Exercise goal
When the line containing "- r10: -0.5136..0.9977" appears in the entries below, begin printing there and stop after the line containing "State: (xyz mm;"; print each of those lines exactly and no other line.

========================

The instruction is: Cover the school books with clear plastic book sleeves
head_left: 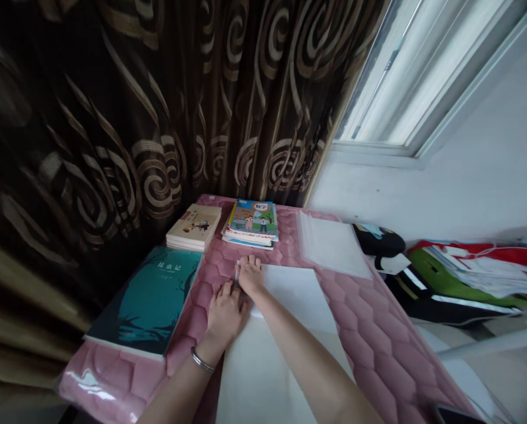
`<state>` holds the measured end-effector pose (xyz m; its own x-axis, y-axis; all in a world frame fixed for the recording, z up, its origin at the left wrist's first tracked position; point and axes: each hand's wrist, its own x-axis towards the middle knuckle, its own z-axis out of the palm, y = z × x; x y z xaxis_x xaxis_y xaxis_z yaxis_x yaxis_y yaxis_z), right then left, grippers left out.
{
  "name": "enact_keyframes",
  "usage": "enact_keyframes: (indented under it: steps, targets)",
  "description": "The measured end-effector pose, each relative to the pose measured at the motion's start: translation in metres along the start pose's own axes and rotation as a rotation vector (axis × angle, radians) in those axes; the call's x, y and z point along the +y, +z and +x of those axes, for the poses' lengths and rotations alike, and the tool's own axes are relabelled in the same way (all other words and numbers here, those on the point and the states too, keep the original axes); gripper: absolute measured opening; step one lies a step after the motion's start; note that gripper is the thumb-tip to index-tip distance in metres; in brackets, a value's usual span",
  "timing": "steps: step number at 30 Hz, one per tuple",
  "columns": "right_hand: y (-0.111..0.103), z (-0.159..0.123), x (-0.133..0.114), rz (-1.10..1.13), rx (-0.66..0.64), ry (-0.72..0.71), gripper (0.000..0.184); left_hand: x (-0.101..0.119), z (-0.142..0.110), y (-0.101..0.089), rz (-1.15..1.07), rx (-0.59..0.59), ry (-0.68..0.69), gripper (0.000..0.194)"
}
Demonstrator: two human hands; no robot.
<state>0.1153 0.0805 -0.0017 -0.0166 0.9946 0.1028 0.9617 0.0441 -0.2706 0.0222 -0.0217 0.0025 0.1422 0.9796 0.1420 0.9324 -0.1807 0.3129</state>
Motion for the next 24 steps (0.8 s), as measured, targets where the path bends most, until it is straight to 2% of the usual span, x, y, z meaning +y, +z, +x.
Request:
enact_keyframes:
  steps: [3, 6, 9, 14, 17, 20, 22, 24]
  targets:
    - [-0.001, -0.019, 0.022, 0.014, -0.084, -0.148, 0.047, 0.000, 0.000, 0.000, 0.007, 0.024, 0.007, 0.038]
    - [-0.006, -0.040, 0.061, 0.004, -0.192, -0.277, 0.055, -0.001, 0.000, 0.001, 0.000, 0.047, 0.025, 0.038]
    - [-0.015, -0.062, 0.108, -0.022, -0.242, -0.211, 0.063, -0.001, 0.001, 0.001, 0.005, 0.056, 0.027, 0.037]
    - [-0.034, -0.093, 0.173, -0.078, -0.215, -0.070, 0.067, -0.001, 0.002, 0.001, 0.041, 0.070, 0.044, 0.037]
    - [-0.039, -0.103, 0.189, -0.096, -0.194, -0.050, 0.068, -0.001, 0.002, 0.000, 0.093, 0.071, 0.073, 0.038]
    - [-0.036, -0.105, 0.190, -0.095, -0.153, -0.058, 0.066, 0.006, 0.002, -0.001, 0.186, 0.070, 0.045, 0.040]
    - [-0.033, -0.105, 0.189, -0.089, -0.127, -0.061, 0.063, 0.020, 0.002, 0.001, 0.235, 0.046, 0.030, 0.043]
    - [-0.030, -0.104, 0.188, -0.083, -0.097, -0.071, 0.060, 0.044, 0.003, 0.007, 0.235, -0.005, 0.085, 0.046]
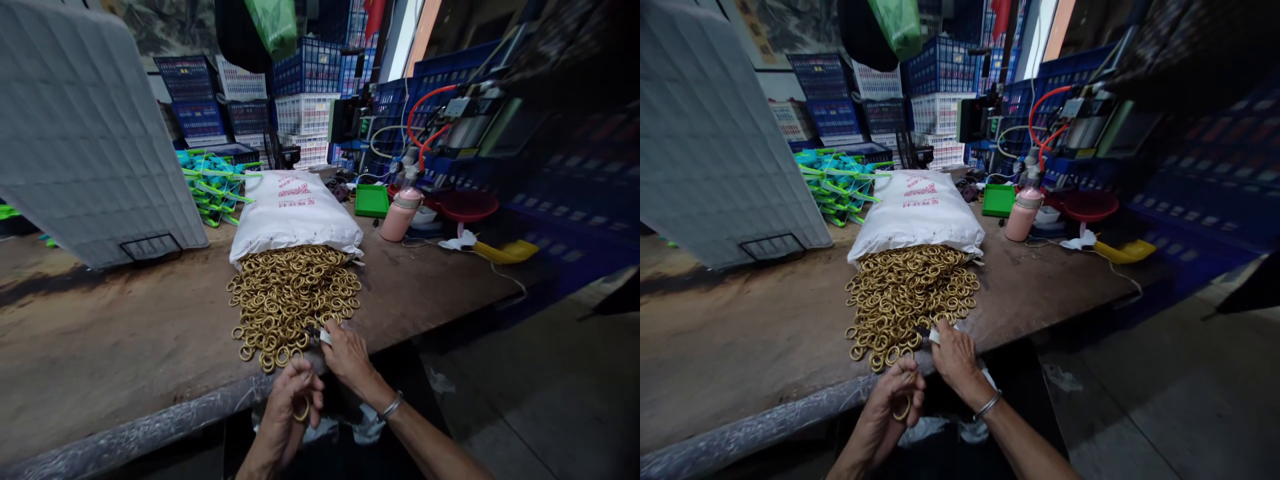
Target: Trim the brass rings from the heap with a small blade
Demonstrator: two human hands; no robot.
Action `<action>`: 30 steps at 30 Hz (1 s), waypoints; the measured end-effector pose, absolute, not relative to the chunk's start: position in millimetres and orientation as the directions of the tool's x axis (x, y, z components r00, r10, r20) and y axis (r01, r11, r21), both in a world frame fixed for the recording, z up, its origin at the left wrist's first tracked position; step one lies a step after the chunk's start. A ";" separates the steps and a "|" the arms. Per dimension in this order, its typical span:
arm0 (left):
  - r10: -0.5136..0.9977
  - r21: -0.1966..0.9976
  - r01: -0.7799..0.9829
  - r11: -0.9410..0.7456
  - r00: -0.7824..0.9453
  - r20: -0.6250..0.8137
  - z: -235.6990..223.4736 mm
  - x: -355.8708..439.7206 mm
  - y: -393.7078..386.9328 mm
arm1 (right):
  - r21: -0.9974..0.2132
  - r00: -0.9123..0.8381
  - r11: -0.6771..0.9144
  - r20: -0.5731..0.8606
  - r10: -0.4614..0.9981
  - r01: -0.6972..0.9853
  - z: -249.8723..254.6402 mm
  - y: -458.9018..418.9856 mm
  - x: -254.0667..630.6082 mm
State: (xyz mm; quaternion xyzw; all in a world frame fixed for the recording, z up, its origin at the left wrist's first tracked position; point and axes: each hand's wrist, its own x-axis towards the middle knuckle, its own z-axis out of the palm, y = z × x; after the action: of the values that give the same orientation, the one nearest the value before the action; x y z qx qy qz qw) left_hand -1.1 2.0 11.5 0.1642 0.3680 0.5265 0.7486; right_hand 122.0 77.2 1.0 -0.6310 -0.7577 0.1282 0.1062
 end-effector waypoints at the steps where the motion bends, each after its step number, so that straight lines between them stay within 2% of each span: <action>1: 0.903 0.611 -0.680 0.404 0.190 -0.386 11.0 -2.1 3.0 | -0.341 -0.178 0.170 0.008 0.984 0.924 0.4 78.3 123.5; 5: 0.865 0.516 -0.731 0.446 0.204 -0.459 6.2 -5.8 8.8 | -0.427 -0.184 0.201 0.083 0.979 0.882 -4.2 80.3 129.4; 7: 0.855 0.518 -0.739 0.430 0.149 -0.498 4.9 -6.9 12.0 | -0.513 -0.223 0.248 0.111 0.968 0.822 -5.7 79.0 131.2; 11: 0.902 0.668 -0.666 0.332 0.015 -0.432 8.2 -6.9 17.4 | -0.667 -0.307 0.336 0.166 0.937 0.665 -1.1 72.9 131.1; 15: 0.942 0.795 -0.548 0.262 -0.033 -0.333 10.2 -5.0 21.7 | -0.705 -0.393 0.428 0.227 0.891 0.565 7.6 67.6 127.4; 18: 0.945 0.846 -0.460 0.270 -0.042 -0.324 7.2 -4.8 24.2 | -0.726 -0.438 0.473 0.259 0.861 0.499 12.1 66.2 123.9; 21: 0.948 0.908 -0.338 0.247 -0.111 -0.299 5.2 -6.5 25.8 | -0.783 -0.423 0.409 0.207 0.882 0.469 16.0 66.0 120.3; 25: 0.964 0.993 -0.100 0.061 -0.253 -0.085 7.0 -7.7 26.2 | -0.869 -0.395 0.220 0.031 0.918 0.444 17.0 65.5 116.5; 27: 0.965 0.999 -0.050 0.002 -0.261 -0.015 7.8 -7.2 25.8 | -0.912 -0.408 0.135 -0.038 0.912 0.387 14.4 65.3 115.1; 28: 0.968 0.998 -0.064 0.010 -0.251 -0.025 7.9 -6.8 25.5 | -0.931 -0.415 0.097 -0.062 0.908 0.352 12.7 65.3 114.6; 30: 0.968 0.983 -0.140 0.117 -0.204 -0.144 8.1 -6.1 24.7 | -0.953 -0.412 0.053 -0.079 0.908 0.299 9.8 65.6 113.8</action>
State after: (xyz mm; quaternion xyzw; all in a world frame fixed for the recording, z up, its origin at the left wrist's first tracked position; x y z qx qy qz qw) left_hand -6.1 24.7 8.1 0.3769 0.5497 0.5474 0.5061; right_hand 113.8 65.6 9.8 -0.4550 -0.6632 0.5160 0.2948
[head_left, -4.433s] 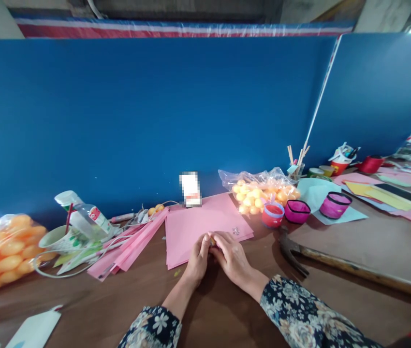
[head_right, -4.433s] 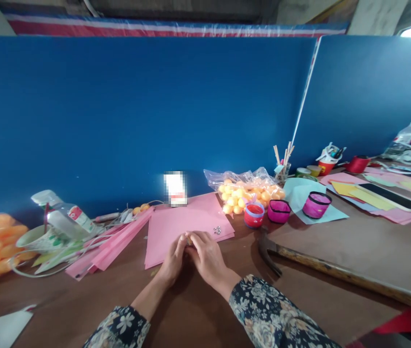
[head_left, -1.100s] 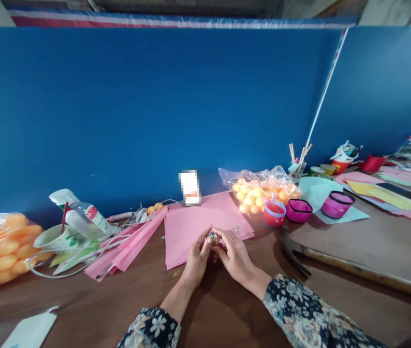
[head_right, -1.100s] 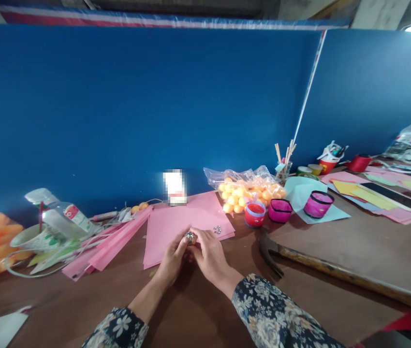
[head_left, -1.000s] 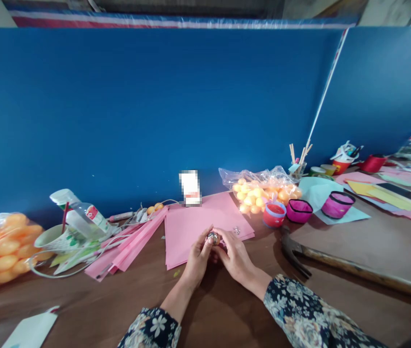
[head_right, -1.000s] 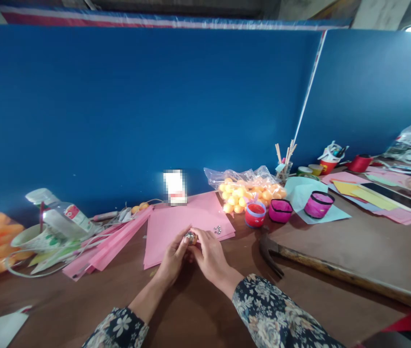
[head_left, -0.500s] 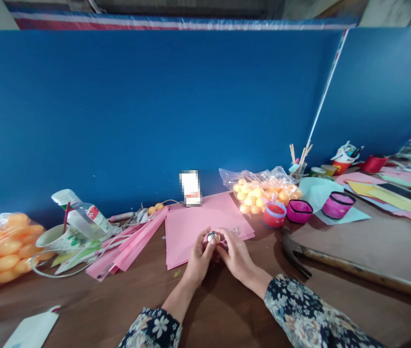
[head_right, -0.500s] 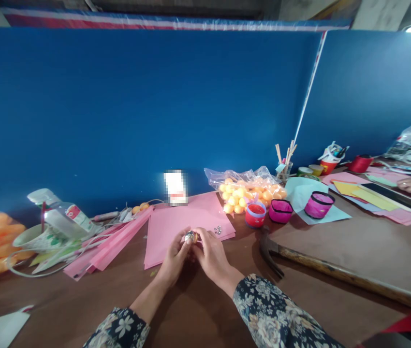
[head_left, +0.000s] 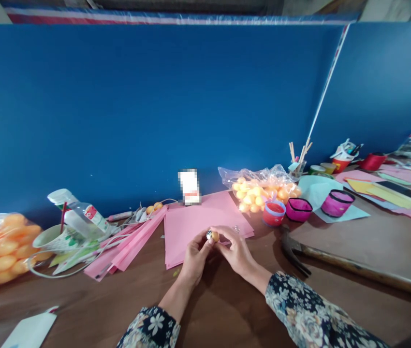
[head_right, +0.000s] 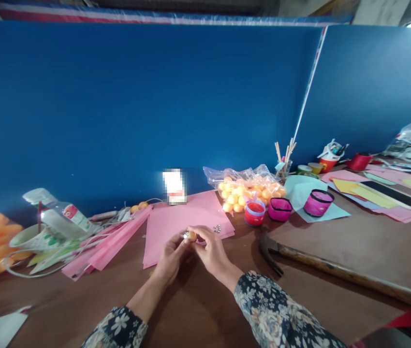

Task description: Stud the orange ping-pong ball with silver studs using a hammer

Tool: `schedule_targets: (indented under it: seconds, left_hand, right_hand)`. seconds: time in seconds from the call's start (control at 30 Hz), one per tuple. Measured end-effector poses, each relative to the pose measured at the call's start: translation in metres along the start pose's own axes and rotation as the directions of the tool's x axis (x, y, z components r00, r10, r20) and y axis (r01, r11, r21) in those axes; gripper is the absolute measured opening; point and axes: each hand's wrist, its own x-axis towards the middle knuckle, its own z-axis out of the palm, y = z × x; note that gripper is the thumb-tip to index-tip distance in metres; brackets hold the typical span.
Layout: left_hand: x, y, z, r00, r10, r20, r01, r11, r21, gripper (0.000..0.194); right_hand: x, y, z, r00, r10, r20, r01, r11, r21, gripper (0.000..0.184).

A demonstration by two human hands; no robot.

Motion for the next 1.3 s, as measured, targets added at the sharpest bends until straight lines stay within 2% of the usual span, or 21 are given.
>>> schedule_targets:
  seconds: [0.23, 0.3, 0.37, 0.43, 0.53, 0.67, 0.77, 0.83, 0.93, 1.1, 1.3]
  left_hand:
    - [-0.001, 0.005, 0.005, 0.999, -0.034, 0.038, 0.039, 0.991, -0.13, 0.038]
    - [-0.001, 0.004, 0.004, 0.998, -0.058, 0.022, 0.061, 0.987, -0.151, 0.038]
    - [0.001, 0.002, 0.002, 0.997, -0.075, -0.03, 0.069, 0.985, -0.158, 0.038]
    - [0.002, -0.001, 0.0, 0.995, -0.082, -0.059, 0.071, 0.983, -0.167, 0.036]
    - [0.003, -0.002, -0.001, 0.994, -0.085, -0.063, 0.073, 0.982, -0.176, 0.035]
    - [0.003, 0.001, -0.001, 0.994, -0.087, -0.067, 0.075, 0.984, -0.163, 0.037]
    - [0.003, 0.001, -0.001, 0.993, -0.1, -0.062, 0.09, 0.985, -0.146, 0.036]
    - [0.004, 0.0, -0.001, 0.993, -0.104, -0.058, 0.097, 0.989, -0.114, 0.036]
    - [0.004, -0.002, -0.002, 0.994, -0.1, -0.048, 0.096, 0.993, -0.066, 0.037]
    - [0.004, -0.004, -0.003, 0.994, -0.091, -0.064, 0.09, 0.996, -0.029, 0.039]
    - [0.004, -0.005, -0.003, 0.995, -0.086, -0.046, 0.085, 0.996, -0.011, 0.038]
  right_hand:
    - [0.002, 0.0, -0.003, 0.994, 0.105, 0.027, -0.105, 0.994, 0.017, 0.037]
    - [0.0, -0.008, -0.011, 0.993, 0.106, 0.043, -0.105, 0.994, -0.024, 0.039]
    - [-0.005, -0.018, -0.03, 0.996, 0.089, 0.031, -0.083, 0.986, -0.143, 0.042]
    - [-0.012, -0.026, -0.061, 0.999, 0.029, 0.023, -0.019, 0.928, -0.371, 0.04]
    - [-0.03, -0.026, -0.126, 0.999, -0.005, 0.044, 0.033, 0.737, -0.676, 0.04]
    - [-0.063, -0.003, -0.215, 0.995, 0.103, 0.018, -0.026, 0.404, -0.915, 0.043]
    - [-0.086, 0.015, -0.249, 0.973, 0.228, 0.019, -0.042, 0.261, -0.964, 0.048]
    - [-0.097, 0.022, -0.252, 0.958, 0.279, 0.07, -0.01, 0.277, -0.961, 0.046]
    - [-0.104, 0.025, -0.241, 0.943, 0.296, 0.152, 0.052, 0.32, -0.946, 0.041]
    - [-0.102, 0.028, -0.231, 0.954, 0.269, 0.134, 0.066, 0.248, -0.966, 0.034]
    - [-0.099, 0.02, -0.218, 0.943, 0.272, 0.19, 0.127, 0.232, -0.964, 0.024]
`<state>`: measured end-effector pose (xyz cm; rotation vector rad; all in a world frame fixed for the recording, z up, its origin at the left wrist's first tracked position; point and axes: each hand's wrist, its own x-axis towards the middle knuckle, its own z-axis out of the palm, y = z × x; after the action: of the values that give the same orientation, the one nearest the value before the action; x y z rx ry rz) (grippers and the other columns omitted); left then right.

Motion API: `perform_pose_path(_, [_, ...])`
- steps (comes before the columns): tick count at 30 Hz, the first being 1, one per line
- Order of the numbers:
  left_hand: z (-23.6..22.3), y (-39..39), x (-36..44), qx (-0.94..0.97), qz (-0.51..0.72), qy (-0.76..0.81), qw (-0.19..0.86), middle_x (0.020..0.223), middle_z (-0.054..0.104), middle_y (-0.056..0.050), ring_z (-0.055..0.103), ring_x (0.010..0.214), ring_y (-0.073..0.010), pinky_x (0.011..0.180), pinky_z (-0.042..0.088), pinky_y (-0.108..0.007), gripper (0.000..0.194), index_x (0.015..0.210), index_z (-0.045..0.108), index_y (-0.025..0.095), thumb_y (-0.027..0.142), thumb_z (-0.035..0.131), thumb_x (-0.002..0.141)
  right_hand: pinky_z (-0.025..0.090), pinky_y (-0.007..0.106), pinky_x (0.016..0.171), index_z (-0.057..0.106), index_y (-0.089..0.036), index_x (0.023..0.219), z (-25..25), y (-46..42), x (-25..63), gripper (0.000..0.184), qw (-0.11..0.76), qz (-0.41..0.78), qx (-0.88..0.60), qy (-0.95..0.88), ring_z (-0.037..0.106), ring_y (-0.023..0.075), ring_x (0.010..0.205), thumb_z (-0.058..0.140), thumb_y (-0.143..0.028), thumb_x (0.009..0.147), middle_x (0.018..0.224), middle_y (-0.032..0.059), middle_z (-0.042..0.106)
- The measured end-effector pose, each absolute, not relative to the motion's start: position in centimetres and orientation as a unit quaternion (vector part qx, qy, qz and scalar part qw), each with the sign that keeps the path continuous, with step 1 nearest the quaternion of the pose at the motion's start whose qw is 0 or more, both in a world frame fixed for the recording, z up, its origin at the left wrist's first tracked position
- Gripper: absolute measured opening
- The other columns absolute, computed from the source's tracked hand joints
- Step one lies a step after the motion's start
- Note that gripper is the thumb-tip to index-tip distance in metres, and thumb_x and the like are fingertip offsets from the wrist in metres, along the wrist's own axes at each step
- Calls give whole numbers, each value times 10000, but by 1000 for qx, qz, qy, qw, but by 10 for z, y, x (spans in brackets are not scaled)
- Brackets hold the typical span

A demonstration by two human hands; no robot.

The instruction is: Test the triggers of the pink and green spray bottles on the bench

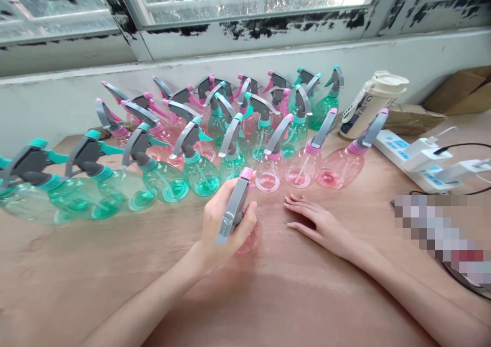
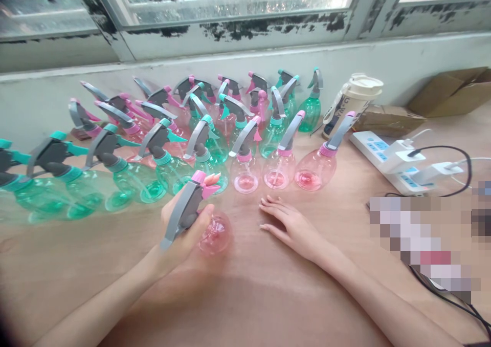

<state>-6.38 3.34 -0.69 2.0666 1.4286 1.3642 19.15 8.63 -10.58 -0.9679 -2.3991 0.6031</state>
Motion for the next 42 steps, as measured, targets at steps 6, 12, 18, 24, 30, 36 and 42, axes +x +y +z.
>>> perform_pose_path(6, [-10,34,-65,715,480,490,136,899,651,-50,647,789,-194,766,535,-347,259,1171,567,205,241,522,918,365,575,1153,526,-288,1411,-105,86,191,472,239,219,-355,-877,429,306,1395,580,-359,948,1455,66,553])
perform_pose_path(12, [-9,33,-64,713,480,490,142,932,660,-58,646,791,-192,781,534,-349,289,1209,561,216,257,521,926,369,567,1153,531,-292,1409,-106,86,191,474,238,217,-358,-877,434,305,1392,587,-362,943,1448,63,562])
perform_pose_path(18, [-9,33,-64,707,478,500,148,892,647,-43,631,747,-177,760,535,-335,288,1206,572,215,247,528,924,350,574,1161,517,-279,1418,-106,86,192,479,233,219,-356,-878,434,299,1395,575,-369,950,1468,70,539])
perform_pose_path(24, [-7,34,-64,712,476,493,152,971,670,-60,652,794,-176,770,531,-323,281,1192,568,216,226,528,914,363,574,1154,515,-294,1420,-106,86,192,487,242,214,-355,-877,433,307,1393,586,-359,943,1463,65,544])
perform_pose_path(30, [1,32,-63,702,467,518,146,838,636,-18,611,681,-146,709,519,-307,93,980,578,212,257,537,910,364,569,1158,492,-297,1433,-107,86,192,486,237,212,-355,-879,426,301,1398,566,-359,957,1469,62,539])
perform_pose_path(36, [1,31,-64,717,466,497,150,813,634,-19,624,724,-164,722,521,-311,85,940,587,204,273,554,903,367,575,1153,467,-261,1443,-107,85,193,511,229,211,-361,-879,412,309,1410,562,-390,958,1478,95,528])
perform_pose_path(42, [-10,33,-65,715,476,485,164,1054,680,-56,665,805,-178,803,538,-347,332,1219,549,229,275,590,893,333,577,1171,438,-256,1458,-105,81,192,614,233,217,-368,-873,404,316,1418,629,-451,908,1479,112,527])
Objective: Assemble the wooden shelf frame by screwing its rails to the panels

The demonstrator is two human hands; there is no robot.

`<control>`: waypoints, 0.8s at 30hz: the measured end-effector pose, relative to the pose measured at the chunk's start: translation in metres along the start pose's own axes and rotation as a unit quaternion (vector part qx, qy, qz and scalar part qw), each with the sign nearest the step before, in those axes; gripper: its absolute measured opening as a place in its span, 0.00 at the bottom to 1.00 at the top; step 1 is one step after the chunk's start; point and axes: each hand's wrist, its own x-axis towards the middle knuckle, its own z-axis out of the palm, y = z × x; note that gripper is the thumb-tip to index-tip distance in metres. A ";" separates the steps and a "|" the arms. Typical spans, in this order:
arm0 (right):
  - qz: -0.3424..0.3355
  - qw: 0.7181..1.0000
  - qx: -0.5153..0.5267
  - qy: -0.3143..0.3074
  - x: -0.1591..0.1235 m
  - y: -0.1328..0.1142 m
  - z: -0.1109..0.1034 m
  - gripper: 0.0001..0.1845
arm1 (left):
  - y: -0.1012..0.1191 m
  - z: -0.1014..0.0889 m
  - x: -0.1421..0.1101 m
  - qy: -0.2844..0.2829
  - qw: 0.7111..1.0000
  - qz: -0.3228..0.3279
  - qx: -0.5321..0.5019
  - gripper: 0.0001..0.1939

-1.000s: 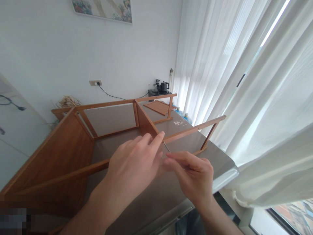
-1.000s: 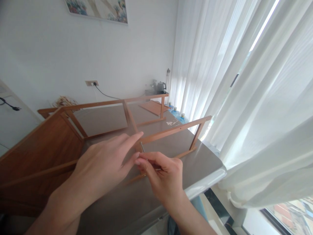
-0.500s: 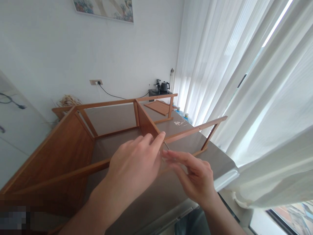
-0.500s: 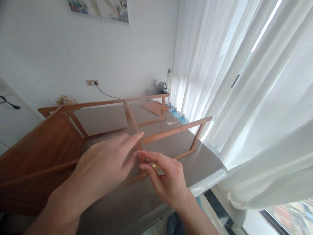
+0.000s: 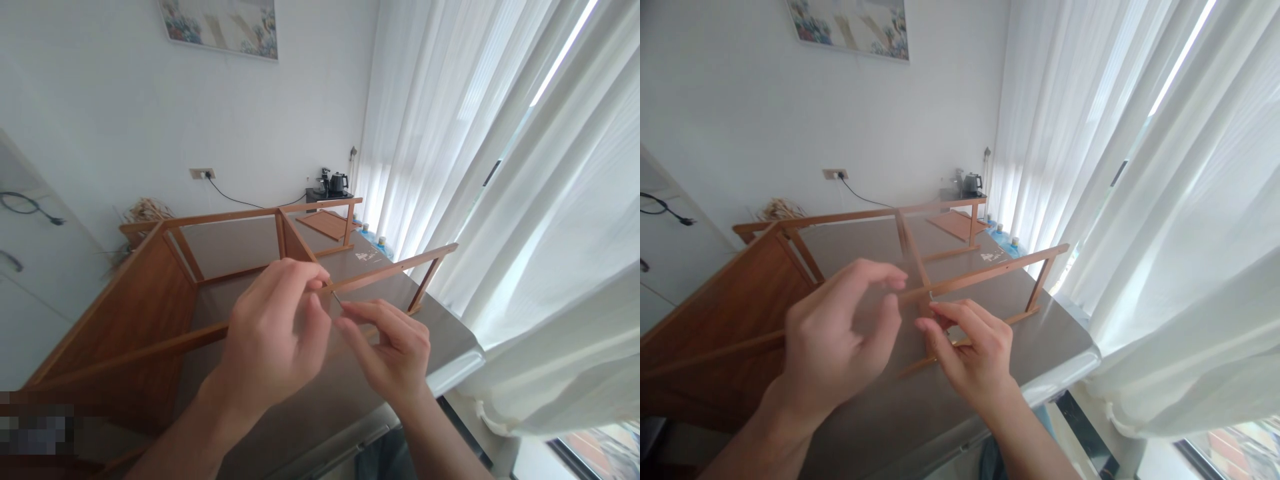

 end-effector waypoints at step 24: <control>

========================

Written response
  - r10: -0.5136..0.9977
  - r21: -0.1966..0.9976
  - r01: -0.7799..0.9829
  - r11: -0.9410..0.7456
  - r00: -0.7824..0.9453
  - r20: -0.6250..0.8137
  - z: -235.6990..223.4736 mm
  - x: -355.8708..439.7206 mm
  - y: -393.7078..386.9328 mm
arm1 (right):
  - r21: -0.9974..0.2132
  - r00: -0.9123..0.8381
  - r11: -0.6771..0.9144
  - r20: -0.5731..0.8606
  - r10: -0.4614..0.9981
  - r01: -0.6972..0.9853
  - z: -249.8723..254.6402 mm
  - y: -458.9018..418.9856 mm
  - x: -254.0667..630.6082 mm
State: (xyz mm; quaternion xyzw; all in a world frame fixed for the recording, z up, its origin at the left wrist's first tracked position; point and axes: each hand's wrist, its own x-axis towards the middle knuckle, its own z-axis out of the palm, y = z × x; after the action: of the values that give the same orientation, the one nearest the value before the action; x y z qx qy qz qw) left_hand -1.1 2.0 11.5 0.1642 0.3680 0.5265 0.7486; right_hand 122.0 77.2 1.0 -0.6310 -0.7577 0.1282 0.1062

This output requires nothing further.